1. Field of the Invention
The present invention relates to a laminated magnetic film, such as a so-called precipitation-type microcrystal soft-magnetic thin film, a method of manufacturing the laminated magnetic film and a magnetic head having the laminated magnetic film.
2. Description of the Related Art
In recent years, recording densities of signals have been raised in the magnetic recording field, thus resulting in that magnetic recording mediums, such as metal tapes, having great coercive force and high residual magnetic flux densities have been employed, the metal tape being manufactured by directly coating a non-magnetic support member with a ferromagnetic metal material. Under the circumstances, magnetic heads have been required to comprise a core made of a material having a high saturated magnetic flux density and high magnetic permeability.
To meet the foregoing requirement, a metal-in-gap type magnetic head (hereinafter called a MIG head) has been suggested which is structured such that ferrite is employed as a sub-core material and a metal magnetic film having a high saturated magnetic flux density is, as a main core material, formed on the ferrite layer so that a magnetic gap portion is formed by the metal magnetic film.

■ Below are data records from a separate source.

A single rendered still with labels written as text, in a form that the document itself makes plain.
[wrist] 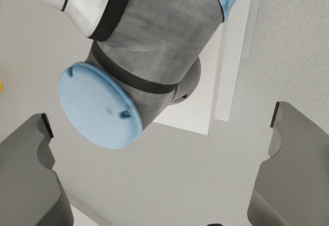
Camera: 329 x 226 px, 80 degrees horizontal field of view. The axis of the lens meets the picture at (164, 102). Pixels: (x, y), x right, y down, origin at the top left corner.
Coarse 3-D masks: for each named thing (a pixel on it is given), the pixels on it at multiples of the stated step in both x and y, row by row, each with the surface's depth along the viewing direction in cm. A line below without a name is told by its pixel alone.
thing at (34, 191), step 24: (48, 120) 13; (0, 144) 9; (24, 144) 8; (48, 144) 11; (0, 168) 7; (24, 168) 7; (48, 168) 7; (0, 192) 6; (24, 192) 6; (48, 192) 6; (0, 216) 6; (24, 216) 6; (48, 216) 6; (72, 216) 7
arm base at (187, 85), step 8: (192, 64) 36; (200, 64) 38; (192, 72) 36; (200, 72) 39; (184, 80) 34; (192, 80) 37; (176, 88) 33; (184, 88) 35; (192, 88) 38; (176, 96) 35; (184, 96) 41
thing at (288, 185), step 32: (288, 128) 8; (320, 128) 8; (288, 160) 7; (320, 160) 7; (256, 192) 6; (288, 192) 6; (320, 192) 6; (256, 224) 6; (288, 224) 5; (320, 224) 5
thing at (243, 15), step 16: (240, 0) 38; (256, 0) 98; (240, 16) 39; (256, 16) 101; (240, 32) 40; (224, 48) 43; (240, 48) 41; (224, 64) 44; (224, 80) 46; (224, 96) 47; (224, 112) 49
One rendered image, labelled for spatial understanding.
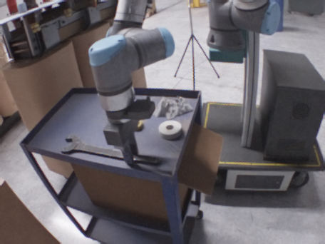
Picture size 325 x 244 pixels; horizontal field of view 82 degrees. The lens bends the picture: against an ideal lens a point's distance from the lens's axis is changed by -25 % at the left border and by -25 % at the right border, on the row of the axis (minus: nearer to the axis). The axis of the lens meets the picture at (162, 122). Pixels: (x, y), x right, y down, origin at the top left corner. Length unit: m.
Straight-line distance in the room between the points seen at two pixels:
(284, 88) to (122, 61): 0.88
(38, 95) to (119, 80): 0.86
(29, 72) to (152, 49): 0.87
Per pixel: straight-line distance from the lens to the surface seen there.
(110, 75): 0.53
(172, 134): 0.76
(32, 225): 0.97
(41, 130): 1.04
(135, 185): 0.81
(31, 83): 1.33
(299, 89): 1.24
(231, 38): 1.06
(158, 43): 0.58
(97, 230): 1.50
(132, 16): 0.69
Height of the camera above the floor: 1.38
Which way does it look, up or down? 36 degrees down
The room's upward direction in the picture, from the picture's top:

The metal-in-gap type magnetic head is capable of satisfactorily recording and reproducing signals to and from a metal tape.
Under the circumstances in which the recording density has been raised considerably, the magnetic head of the above-mentioned type must be composed of a metal magnetic material having a high saturated magnetic flux density, with which a large recording magnetic field can be obtained, and exhibiting a soft magnetic characteristic in order to record and reproduce signals to and from a magnetic recording medium, such as the metal tape, having great coercive force.
Since a so-called precipitation type and microcrystal metal magnetic film containing Fe as the main component thereof has a high saturated magnetic flux density and excellent soft magnetic characteristic in the in-plane direction, the foregoing film has been put into practical use in place of the conventional metal magnetic material for making a magnetic head.
The precipitation-type microcrystal metal magnetic film is generally formed such that a non-crystalline film is formed; and then the film is subjected to heat treatment so that small crystal particles mainly composed of Fe are dispersed and precipitated. The precipitation-type microcrystal metal magnetic film is exemplified by Fe--Ta--N. The precipitation-type microcrystal metal magnetic film in the form of Fe--Ta--N has a high magnetic permeability equal to that of a soft magnetic amorphous film and a high saturated magnetic flux density equal to that of Fe. Therefore, it can be said that the precipitation-type microcrystal metal magnetic film is a metal magnetic material suitable to manufacture the above-mentioned magnetic head.
However, the precipitation-type microcrystal metal magnetic film involves crystal particles being dispersed and precipitated therein after it has been subjected to heat treatment. However, the precipitation-type microcrystal metal magnetic film encounters a difficulty in controlling the crystal orientation of microcrystal particles. That is, the precipitation-type microcrystal metal magnetic film involves precipitated microcrystal particles having a random crystalline orientation.
Therefore, if the precipitation-type microcrystal metal magnetic film is employed as the metal magnetic material for manufacturing a magnetic head, the soft magnetic characteristic in the direction of the thickness thereof is unsatisfactory despite excellent in-plane soft magnetic characteristic. Therefore, even if a magnetic head is manufactured by using the above-mentioned precipitation-type microcrystal metal magnetic film, the efficiency of the magnetic head is unsatisfactory, and a required improvement in reproduction output cannot be realized.